Segment Open

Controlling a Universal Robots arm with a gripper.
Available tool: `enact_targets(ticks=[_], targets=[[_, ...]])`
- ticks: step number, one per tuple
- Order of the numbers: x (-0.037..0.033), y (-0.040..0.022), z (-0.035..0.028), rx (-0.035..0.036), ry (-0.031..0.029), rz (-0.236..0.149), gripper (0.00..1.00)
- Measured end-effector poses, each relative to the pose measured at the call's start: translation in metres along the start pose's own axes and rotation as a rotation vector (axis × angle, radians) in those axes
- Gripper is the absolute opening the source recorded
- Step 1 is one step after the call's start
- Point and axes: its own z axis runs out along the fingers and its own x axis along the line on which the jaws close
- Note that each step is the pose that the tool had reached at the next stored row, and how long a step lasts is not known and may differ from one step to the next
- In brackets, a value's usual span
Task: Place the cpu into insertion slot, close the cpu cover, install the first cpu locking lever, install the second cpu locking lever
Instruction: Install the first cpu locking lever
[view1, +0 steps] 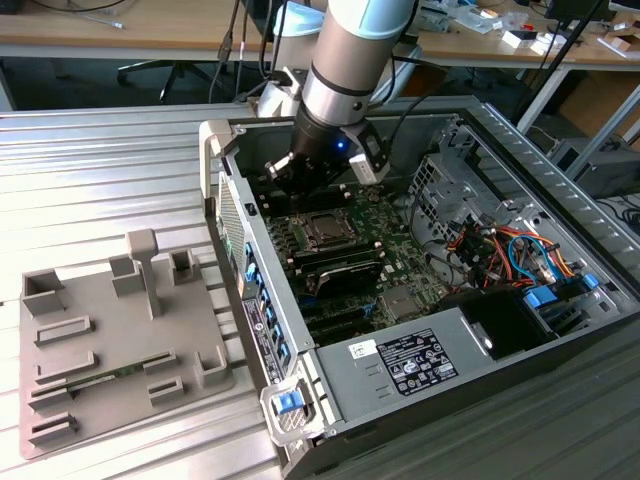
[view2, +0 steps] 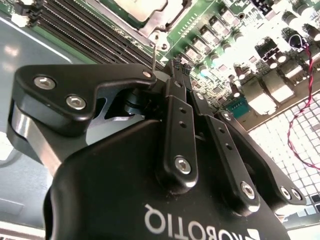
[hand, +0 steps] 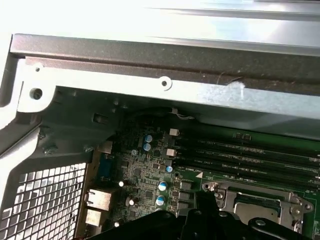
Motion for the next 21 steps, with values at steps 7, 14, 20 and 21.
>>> enact_targets(ticks=[7,14,20,21], targets=[[-0.0111,-0.0017,-0.0004,-0.0097,0.0022,-0.010,0.11],[-0.0119,-0.0012,0.0004,-0.0114,0.0020,-0.010,0.11],[-0.0127,0.0028,0.0062,-0.0116,0.0020,-0.011,0.11],[-0.0129,0.0034,0.0079,-0.0116,0.0020,-0.011,0.11]])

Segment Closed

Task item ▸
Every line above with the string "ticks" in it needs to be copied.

Your response ▸
Available tool: `enact_targets(ticks=[_], targets=[[_, ...]])`
- ticks: step number, one per tuple
>>> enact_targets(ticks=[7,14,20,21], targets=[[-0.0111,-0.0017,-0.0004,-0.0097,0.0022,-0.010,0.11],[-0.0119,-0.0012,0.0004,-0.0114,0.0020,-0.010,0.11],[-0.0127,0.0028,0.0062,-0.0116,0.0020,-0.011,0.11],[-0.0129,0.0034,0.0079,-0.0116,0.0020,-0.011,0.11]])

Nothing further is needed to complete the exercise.